John Last, MD. FRACP, FRCPC; University of Ottawa; Ottawa, Canada
Text based on a talk in a Symposium on “The role of the medical humanities in education and healing”, McMaster University, Hamilton, Ontario, May 19, 1999.
A complete physician needs insight transcending the knowledge, skills and attitudes that professional training provides. How can this be achieved? Personal experience of illness and suffering, or that of a close family member or a loved one, can do it. It is painful, but it can be a good way to comprehend the complexities of life, and of human nature.
Another way is through the humanities -- a rich source of insight into the human condition and the role of healers. The ethical, moral, and spiritual dimensions of sickness and healing are eloquently displayed in the creative arts -- in music, painting, sculpture, and most of all, in literature -- drama, poetry, fiction. Here I can only skim over the surface, touching without penetrating into the immense variety and richness to be found in literary works. (I mean real literature, not what authors of journal articles commonly call “the medical literature” -- a phrase that is almost always an oxymoron).
Our understanding of the complexities of society and human nature, and our values, come from good literature as well as from our medical experience. Fiction can portray social conditions brilliantly, as Charles Dickens did, for instance in Oliver Twist (1837) Dombey and Son (1848) and Little Dorritt (1855). Good writers often reflect on life and the values of their time. HG Wells, in Kipps (1905) and Anne Veronica (1909); JB Priestley, in The Good Companions (1929); Sinclair Lewis, in Babbitt (1922); John Steinbeck, in The Grapes of Wrath (1939); George Orwell, in Down and Out in Paris and London (1933), and The Road to Wigan Pier (1937); and legions of others in many countries have upheld this tradition through all the wars and turbulent events of the 20th century. John Updike’s four books about Harry (“Rabbit”) Angstrom, which dissect the life and values of an “average” American man and his family over the four decades from the 1960s to the 1990s are a good contemporary example. 1
The workings of the mind, and the whole range of emotions are another fruitful field for novelists -- and for poets. James Joyce's Ulysses (1922) perhaps the greatest novel in the English (or any other) language may be the best textbook ever written about how the mind works. Sylvia Plath and Anne Sexton revealed their tormented souls in their poems. Moran Campbell, a former chairman of the department of medicine at McMaster University, movingly described his bouts with the peaks and troughs of manic-depressive disorder in his autobiography, Not Always on the Level.2 The 19th Century Scottish poet James Hogg captured the personality of a paranoid psychopath in The Private Memoirs and Confessions of a Justified Sinner (1824), a work of fiction that reads chillingly like fact.
And the works of Shakespeare, of course, are the human mind laid bare, displayed in all its glory, misery, squalor, high spirits, splendour, imaginative sweep. Shakespeare's plays are at the highest pinnacle of a tradition that began with Homer and the Greek tragedians and continues through Samuel Beckett and Arthur Miller. Shakespeare is the undisputed master. If you would understand humanity, heed Hamlet, know Lear, love Rosalind, roister and frolic with Falstaff.
You can learn about the human dimensions of many aspects of disease and medical care from literary accounts:
Passion, compassion, confusion, and other emotions encountered in medical practice have been described by many creative writers, including some doctors.

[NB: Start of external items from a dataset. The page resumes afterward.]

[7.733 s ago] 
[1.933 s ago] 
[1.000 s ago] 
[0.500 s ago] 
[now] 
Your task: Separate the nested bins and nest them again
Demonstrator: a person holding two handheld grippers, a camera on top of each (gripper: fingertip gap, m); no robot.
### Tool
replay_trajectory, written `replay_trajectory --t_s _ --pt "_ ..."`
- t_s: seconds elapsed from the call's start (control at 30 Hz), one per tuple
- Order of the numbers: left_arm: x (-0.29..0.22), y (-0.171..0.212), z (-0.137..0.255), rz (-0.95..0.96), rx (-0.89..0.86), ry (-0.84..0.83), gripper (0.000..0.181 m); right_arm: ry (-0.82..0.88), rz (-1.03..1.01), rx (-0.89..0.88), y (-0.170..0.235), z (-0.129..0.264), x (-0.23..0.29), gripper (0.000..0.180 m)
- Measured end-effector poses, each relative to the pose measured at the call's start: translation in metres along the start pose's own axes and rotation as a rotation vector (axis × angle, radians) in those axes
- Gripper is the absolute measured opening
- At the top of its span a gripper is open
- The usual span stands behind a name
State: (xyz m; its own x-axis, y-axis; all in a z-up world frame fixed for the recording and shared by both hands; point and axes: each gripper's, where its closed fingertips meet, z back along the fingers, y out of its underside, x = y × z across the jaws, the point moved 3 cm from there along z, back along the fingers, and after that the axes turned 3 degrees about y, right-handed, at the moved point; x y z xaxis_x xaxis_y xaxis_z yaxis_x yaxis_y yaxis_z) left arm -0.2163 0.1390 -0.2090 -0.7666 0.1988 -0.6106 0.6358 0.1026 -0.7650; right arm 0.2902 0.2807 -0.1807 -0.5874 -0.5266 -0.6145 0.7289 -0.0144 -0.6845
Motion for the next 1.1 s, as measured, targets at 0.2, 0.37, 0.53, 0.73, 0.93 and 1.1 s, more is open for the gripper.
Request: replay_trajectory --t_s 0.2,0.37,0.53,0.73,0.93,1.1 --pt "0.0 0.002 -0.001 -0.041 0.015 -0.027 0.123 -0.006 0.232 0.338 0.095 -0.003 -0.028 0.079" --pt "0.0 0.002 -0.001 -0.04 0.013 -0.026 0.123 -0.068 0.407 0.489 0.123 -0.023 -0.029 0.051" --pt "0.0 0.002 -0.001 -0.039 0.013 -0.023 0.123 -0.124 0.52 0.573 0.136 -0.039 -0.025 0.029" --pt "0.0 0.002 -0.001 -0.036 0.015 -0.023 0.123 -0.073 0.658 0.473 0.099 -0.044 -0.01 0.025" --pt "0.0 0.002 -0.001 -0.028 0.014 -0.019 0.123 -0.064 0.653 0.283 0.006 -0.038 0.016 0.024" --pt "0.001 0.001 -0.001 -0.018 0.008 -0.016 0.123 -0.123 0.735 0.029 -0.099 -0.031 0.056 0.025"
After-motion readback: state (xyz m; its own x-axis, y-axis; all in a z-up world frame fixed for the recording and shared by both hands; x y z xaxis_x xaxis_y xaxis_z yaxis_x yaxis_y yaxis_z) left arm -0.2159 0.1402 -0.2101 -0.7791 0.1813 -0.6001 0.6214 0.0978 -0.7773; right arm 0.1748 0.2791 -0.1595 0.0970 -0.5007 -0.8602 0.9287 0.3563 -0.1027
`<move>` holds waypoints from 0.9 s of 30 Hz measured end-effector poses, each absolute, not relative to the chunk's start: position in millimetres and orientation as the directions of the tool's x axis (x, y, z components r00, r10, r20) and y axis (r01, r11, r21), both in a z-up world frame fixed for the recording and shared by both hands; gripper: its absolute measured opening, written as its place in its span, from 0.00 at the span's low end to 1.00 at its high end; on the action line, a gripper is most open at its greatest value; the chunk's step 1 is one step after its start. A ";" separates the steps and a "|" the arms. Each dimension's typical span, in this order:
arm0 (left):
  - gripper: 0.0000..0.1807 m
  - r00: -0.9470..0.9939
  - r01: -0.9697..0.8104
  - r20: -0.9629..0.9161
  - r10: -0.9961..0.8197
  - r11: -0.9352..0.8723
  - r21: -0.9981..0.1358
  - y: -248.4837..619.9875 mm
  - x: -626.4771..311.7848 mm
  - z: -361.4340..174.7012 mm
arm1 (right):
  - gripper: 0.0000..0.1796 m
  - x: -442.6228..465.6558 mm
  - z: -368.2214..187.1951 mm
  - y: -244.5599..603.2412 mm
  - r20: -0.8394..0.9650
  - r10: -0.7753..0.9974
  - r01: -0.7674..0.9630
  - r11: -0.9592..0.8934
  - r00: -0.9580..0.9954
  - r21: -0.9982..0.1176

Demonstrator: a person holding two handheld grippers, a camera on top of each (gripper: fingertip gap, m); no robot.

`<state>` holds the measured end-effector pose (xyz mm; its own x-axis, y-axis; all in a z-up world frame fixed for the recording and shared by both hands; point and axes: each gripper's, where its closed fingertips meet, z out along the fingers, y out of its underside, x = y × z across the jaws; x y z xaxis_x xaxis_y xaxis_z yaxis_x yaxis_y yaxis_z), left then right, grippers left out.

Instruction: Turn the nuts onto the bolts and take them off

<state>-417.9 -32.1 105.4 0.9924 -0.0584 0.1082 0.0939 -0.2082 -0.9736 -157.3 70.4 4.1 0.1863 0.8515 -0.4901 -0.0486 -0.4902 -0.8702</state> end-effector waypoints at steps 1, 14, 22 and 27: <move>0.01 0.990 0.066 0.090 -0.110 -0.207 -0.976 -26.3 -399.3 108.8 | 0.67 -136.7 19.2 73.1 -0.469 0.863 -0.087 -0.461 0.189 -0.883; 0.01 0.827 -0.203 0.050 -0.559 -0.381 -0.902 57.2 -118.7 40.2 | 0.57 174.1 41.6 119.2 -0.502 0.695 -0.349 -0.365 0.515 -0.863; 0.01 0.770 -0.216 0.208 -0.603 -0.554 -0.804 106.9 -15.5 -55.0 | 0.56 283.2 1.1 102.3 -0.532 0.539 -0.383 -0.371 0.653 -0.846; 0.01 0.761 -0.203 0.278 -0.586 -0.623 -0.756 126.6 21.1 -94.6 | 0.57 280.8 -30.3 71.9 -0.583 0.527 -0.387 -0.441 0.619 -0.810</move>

In The Use of Force, William Carlos Williams, a family doctor, and a lyrical poet and short story writer in depression-era Paterson, New Jersey, described the passion of anger. He absolutely had to look at a little girl's throat because he suspected she had diphtheria. She fought him every step of the way. Her throat was hers! No busy body doctor was going to see it. She knocked his glasses off, kicked, scratched, and bit him. He got really angry. Here, abridged a little, is William Carlos Williams in New Jersey in the 1930s:
... now I had grown furious -- at a child. ...the worst of it was that I too had got beyond reason ... I could have torn the child apart. It was a pleasure to attack her... The damned little brat must be protected against her own idiocy ... in a final unreasoning assault I overpowered the child's neck and jaws... I forced the heavy silver spoon back of her teeth and down her throat till she gagged. And there it was -- both tonsils covered with membrane. She had fought valiantly to keep me from knowing her secret. She had been hiding that sore throat for three days at least and lying to her parents to escape just such an outcome as this. Now truly she was furious. She had been on the defensive before, but now she attacked. Tried to get off her father's lap and fly at me while tears of defeat blinded her eyes. 3
I’m sure this is a true story. Not long before I first read it, I had slapped a girl about that age, in front of her mother too, because I was fed up with her tantrums. (It was the act in my professional life that I am most deeply ashamed of, but at the time, more than 40 years ago, it felt satisfying and amply justified -- and it worked. Now it would be a criminal offence).
William Carlos Williams's gritty, real-life Doctor Stories are beautifully written accounts of real events and real people, but they are not comfortable reading. They explore the most powerful emotions a doctor can experience in dealing with sickness and suffering, birth and death.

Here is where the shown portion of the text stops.